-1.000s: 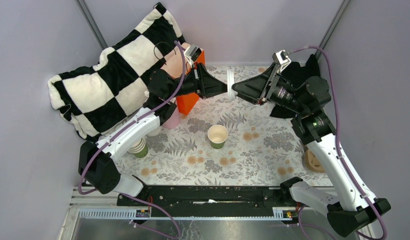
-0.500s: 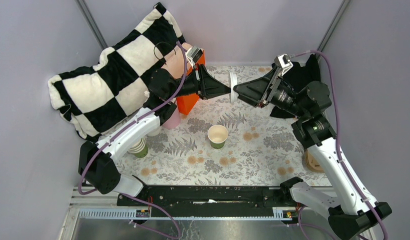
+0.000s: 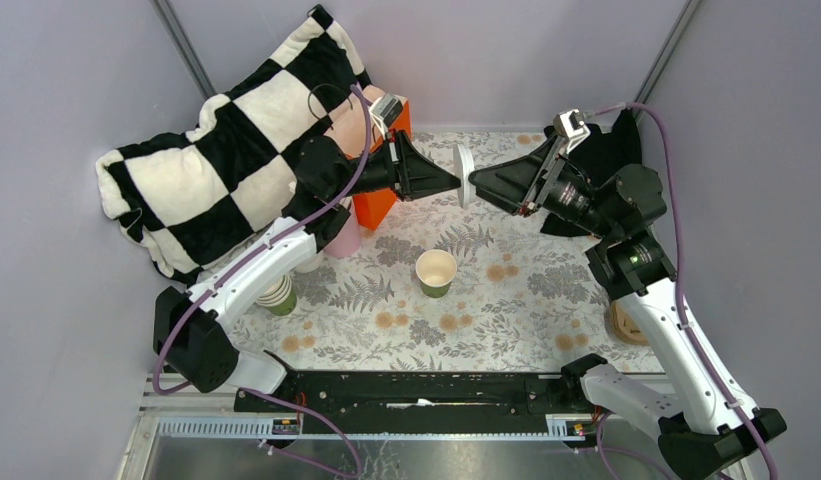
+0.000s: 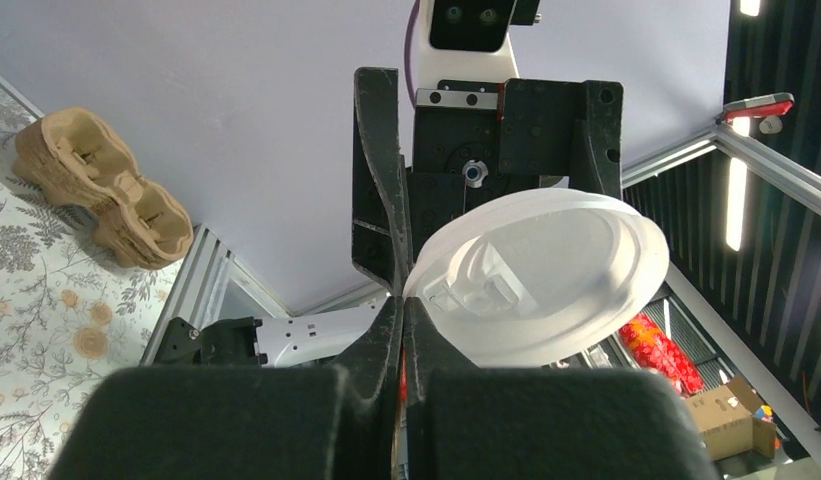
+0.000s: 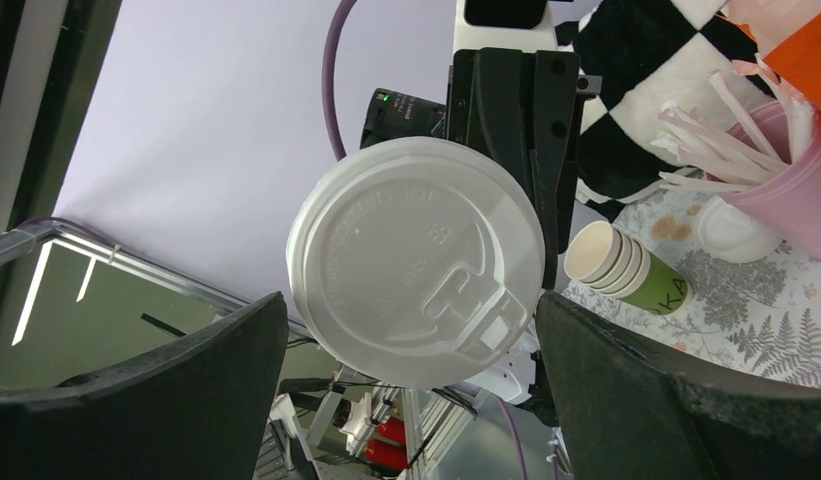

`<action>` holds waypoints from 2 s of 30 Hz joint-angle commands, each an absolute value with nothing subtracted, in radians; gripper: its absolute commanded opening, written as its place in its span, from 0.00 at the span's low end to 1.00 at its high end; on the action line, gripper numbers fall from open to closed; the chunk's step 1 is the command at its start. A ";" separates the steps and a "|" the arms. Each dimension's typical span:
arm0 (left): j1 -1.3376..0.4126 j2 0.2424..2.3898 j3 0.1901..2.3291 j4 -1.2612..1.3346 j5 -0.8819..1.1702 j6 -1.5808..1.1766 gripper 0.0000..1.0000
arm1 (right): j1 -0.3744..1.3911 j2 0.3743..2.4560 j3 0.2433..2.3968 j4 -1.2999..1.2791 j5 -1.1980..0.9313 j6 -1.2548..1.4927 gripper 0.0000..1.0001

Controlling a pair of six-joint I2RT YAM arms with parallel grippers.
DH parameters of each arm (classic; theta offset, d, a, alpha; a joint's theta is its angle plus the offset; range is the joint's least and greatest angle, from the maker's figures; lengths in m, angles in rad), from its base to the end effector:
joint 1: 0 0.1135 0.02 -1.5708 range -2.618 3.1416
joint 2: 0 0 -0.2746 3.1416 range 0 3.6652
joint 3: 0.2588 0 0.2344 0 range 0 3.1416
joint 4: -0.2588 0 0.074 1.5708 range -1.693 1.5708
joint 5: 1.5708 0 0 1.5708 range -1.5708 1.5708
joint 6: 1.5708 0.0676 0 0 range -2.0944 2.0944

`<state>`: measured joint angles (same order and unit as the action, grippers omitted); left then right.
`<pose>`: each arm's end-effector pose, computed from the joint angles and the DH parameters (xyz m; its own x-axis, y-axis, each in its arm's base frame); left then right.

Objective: Pack the takeout coffee

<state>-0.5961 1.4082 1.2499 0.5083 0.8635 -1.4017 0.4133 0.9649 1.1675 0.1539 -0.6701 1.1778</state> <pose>0.2356 -0.2219 0.4484 -0.8943 -0.1673 -0.4150 0.4405 -0.1667 -0.8821 0.1594 0.1158 0.4879 -0.6608 0.5008 -0.5591 -0.6199 0.0559 0.7827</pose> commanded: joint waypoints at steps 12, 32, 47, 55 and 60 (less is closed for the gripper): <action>-0.589 1.383 1.303 0.433 0.868 -1.321 0.00 | 0.421 0.974 1.213 0.109 -0.652 1.132 1.00; -0.581 1.399 1.302 0.443 0.870 -1.329 0.00 | 0.420 0.963 1.175 0.193 -0.657 1.166 1.00; -0.575 1.395 1.290 0.448 0.871 -1.333 0.00 | 0.420 0.976 1.202 0.132 -0.657 1.127 1.00; -0.574 1.393 1.287 0.455 0.871 -1.336 0.00 | 0.420 0.977 1.194 0.163 -0.666 1.147 1.00; -0.575 1.390 1.287 0.456 0.871 -1.338 0.00 | 0.420 0.982 1.194 0.152 -0.666 1.147 1.00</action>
<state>-0.5789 1.4090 1.2617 0.3981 0.8635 -1.3365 0.4133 0.9848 1.1767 0.1024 -0.6556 1.1389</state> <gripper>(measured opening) 0.005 0.994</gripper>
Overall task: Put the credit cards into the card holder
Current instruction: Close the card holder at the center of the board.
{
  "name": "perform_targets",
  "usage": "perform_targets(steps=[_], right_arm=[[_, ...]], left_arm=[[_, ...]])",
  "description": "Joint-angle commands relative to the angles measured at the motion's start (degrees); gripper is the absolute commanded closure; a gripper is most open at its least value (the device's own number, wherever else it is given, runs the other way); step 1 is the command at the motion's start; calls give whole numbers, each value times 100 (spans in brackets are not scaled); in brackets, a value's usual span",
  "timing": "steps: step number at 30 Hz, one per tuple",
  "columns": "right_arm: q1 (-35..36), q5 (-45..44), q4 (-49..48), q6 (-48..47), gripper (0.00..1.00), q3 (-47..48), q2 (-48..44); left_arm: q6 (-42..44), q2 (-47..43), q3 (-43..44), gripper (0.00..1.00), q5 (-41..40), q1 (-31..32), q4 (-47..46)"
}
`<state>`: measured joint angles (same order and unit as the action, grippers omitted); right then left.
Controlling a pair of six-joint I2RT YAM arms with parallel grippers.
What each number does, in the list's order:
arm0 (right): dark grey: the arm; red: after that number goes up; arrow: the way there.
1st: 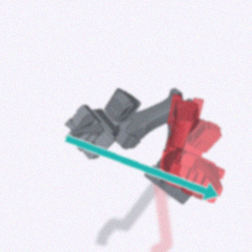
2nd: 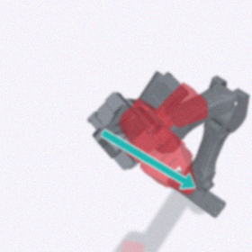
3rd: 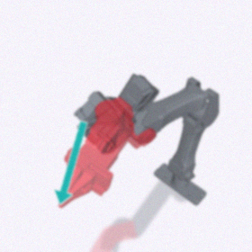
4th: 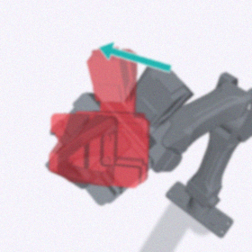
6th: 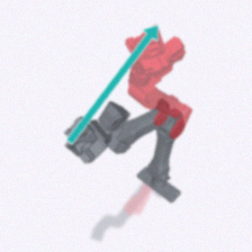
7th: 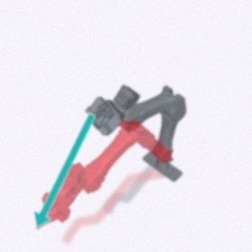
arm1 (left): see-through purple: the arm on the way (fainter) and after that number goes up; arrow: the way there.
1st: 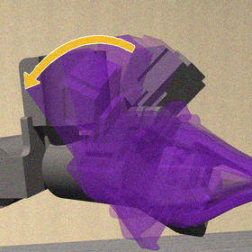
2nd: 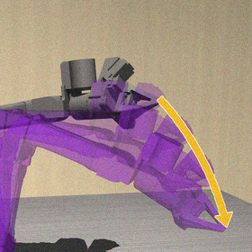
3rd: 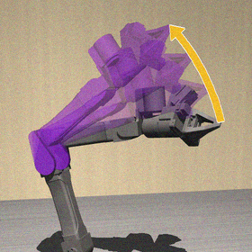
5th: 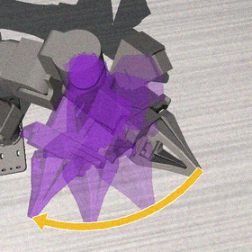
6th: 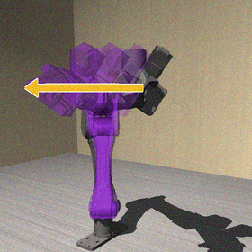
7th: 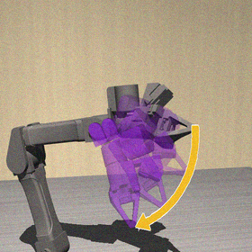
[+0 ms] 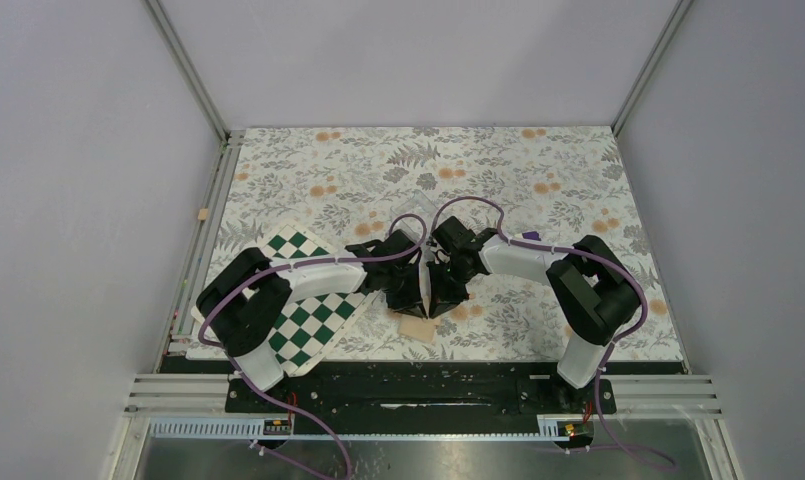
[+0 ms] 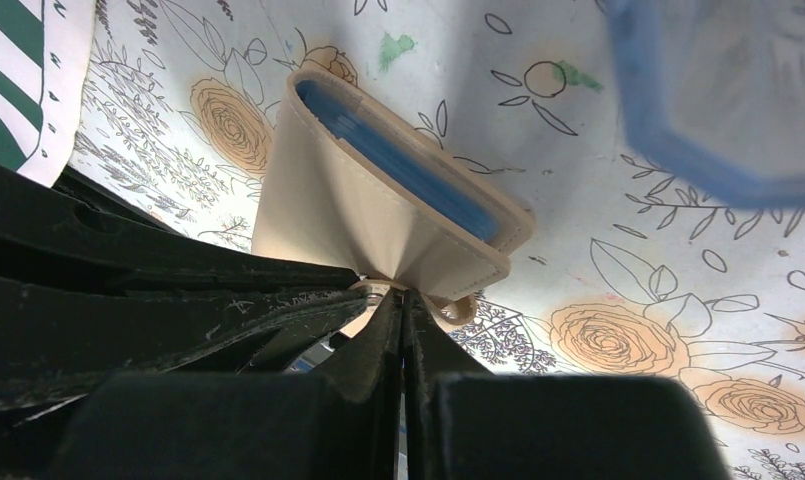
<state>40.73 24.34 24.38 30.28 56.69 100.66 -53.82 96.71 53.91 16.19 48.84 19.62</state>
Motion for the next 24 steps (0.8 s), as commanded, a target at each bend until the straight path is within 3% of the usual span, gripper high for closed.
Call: perform_targets(steps=[1, 24], right_arm=[[139, -41, -59, 54, 100, -61, -67], [145, 131, -463, 235, 100, -112, -353]], left_arm=[[273, -104, 234, 100, -287, -2, 336], [613, 128, 520, 100, -547, 63, 774]])
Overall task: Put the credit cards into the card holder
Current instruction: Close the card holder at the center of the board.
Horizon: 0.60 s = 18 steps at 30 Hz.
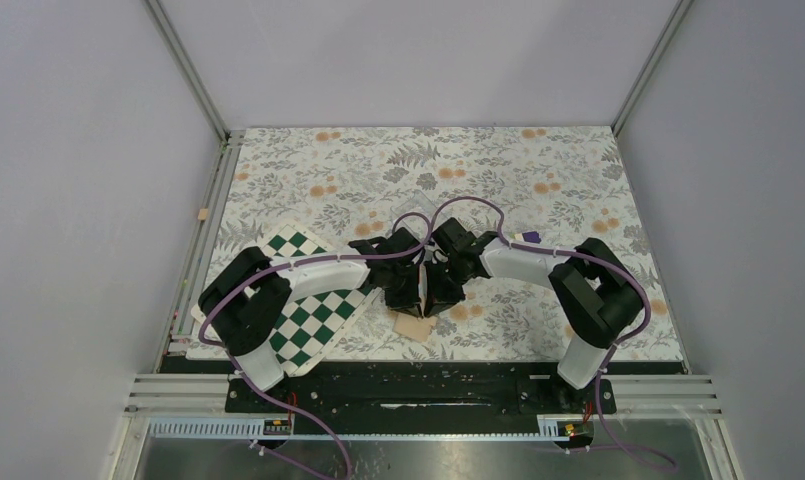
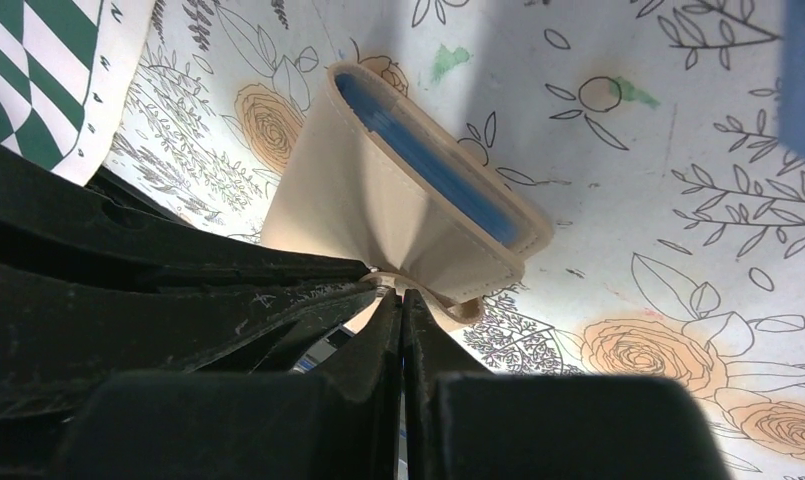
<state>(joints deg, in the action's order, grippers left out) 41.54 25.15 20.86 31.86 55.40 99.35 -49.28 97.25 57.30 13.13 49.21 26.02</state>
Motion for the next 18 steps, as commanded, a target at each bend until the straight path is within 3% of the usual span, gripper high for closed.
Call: perform_targets(steps=[1, 18], right_arm=[[61, 3, -109, 79, 100, 34, -223], [55, -892, 361, 31, 100, 306, 273]], left_arm=[[171, 72, 193, 100, -247, 20, 146], [236, -107, 203, 100, -409, 23, 210]])
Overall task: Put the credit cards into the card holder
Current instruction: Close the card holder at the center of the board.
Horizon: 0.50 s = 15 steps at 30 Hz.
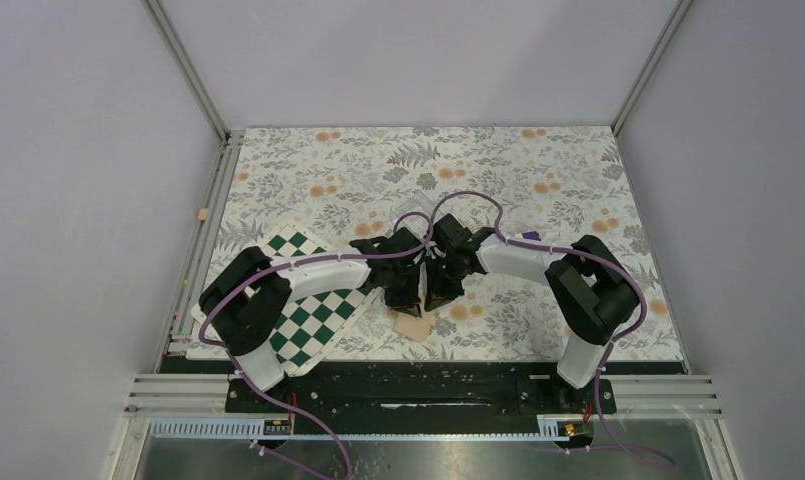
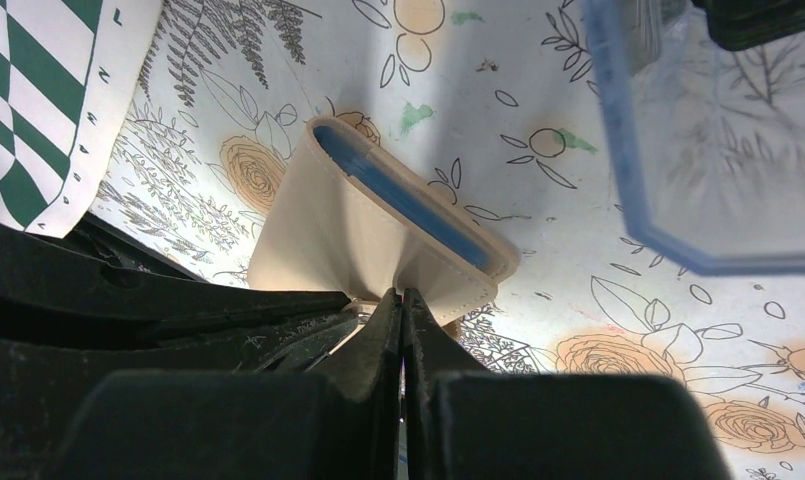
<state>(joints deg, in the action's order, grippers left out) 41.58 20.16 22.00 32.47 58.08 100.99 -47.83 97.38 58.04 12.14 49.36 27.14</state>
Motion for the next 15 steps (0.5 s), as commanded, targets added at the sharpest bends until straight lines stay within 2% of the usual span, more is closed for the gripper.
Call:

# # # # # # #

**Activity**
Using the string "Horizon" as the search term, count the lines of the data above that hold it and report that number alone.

**Task output**
2